In this cross-sectional study, demographics and epidemiologic characteristics of 531 persons who underwent colonoscopies between 2014 and 2015 at Mehrad gastrointestinal clinic were determined. Demographics, indication for colonoscopy, colonoscopy findings, number of polyps, and histopathological characteristics of the polyps were examined for each person.
Our sample included 295 (55.6%) women and 236 (44.4%) men, with a mean age of 50.25 ± 14.89 years. Overall PDR was 23.5% (125/531). ADR and colorectal cancer detection rate in this study were 12.8% and 1.5%, respectively. Polyps were detected more significantly frequently in men than in women (52.8% vs 47.2%, P < 0.05). Polyps can be seen in most patients after the age of 50. The average age of patients with cancer was significantly higher than that of patients with polyps (61.3 years vs 56.4 years, P < 0.05). The majority of the polyps were adenomatous. More than 50% of the polyps were found in the rectosigmoid part of the colon.
The prevalence of polyps and adenomas in this study is less than that reported in the Western populations. In our patients, distal colon is more susceptible to developing polyps and cancer than proximal colon.

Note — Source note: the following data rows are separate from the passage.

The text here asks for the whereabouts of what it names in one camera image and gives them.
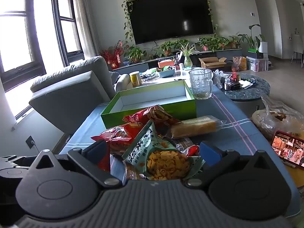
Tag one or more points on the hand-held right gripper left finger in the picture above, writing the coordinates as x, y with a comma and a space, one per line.
97, 150

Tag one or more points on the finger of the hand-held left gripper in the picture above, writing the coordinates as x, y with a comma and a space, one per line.
19, 163

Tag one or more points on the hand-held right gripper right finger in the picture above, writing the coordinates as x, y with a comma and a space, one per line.
210, 153

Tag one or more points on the small red snack packet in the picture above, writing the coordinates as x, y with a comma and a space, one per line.
192, 150

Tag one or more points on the red round cracker packet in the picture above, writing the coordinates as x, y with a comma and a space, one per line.
114, 135

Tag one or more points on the dark snack packet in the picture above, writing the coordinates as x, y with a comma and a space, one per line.
182, 143

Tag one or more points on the sliced bread clear packet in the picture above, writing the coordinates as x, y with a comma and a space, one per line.
194, 125

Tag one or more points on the green cardboard box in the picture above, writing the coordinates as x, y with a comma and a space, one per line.
111, 119

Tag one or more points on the brown cake clear packet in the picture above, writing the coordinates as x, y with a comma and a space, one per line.
133, 173

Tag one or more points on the green cracker packet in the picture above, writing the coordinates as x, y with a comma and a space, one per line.
163, 161

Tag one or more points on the red lattice print snack packet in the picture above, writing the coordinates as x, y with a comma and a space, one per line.
154, 116

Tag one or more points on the blue striped tablecloth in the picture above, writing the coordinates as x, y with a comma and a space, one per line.
237, 128

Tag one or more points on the grey sofa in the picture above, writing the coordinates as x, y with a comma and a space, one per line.
71, 95

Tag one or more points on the clear plastic bag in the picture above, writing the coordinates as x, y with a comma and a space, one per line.
268, 123

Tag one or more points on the glass mug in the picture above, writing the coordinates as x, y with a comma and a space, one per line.
199, 83

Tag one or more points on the small dark jar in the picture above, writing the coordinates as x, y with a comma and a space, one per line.
227, 84

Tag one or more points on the dark round marble table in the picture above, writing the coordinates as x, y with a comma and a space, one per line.
251, 91

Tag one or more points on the red framed tablet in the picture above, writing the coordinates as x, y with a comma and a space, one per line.
287, 147

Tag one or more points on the yellow can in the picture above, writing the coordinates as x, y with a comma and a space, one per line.
135, 79

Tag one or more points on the open cardboard box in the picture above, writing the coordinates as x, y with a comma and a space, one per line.
211, 65

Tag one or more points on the blue basket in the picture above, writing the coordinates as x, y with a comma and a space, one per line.
166, 74

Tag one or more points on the spider plant in glass vase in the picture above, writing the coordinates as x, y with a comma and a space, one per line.
187, 60

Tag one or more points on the tan shopping bag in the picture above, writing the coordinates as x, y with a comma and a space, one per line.
242, 63

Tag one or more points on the orange box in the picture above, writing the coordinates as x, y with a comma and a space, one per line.
166, 64

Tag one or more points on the white plastic storage box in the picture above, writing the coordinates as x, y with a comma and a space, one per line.
257, 65

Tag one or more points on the red flower decoration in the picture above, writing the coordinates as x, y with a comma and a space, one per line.
114, 52

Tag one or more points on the potted pothos plant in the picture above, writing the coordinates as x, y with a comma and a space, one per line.
168, 46
135, 52
213, 41

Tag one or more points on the small green box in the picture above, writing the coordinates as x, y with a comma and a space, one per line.
253, 50

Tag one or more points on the large leafy floor plant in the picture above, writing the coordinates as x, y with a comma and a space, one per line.
253, 38

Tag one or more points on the light curtain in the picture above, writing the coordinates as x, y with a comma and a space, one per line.
85, 28

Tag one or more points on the dark framed window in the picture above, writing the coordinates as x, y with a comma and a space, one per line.
14, 40

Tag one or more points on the white dining chair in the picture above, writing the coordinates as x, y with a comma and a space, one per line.
298, 45

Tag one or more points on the green vine plant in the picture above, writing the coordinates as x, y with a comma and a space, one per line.
125, 11

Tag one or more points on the black television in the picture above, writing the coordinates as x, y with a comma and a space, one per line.
171, 16

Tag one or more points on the wall socket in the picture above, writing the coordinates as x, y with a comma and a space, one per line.
30, 142

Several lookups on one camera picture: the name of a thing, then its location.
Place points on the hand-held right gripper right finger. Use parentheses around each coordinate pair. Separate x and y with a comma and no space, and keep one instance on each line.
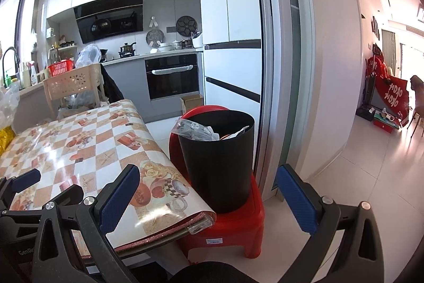
(294,196)

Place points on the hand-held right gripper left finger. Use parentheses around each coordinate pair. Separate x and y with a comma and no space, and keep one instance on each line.
(119,193)

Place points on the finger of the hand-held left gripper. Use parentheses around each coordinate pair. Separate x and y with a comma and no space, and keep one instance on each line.
(25,178)
(71,194)

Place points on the black trash bin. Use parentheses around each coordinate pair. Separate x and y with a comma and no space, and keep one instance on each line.
(218,170)

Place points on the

Core tip: One of the major reasons for colonoscopy is detection of colon polyps, such as adenomas. Early diagnosis and endoscopic removal of adenomatous polyps is one of the main objectives for screening and prevention of colorectal cancer (CRC). Given that, only few studies are available in the national literature regarding the assessment of colorectal polyps, but none has explicitly noted the rate of polyp detection. Nevertheless, our study provides comprehensive information about clinical and epidemiological features of colorectal polyps. Therefore, the results of this study can provide a good infrastructure for the next preventive program and have clinical implications for CRC screening.